If that is so, there is only one way available to us primitives to relate to such powerful, incomprehensible beings – worship. Arthur C. Clarke’s celebrated rule that “if a technology is advanced enough, it is indistinguishable from magic” can perhaps be better stated as, “if a species is advanced enough, they are indistinguishable from gods”.
Yet, like gods, simply depopulating the planet of pesky humans is apparently not what the aliens want. Otherwise it would have already been done relatively cleanly with a plague or messily by dropping rocks on us. And they don’t apparently want our worship, either, or there would be even more spectacular light-shows. Something stranger must be afoot.

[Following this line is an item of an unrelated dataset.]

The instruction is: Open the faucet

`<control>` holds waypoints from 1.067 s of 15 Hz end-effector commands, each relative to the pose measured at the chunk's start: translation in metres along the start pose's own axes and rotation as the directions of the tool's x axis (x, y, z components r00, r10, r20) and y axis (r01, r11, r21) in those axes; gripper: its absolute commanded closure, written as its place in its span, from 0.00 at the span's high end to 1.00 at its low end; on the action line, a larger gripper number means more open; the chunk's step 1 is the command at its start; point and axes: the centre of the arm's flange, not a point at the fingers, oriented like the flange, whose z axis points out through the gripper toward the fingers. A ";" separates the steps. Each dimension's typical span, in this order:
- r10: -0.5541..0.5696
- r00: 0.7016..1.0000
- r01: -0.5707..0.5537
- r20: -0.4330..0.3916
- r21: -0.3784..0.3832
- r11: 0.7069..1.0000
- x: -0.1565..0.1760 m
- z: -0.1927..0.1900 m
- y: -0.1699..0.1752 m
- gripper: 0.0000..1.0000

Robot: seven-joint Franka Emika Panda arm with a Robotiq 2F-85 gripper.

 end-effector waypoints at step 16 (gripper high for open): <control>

Of course, we are no threat to anyone in the Galaxy until we get the means to reach the stars – though that might not be so far off if they keep crashing saucers here. In any case, our interstellar neighbors will probably want to act before we show up uninvited on their porch some day. Yet, even if the aliens neither fear nor despise us nor covet our lovely blue homeworld, there are still plenty of other reasons that could spur them to intervene in human affairs.
Any alien intervention would be radical, however, because their presence is so far outside our current model of reality. Because in order to keep God out of the picture, the basic foundational belief of science since the Enlightenment has been that humanity is not unique but is accidentally alone.
That’s why the lab coats seek other life and civilizations mainly if they are long, long gone or far, far away. Since science tries to distance the whole topic from our fragile egos, our singularity is thereby preserved while maintaining that there is really nothing special about us. Yet even that seems to threaten the paradigm too much. So scientists might listen for signals from outer space, or hunt for signs of water on Mars, but somehow definitive proof of life always remains strangely elusive. But it’s obvious that mainstream scientists will never recognize that aliens are here until they are somehow forced to confront it.
Yet it seems that a certain amount of human ignorance and denial of their reality is just what the aliens ordered. The real truth could be that humanity has never been alone and is very special indeed… at least to our alien overlords.
Despite similarities to previous contacts, this might not be an alien assault like in the movies where they come in blasting ray guns, but rather, a quiet, non-military invasion. For the abductors are not just taking away people – they appear to be using us for genetic hybridization experiments. Though alien abductions seem a fairly recent topic, people have been reporting disturbing midnight encounters with non-human beings – often with a bizarre sexual component – for thousands of years. Yet we remain as utterly powerless to prevent them as our ancestors were, which demonstrates yet again that the aliens are in control.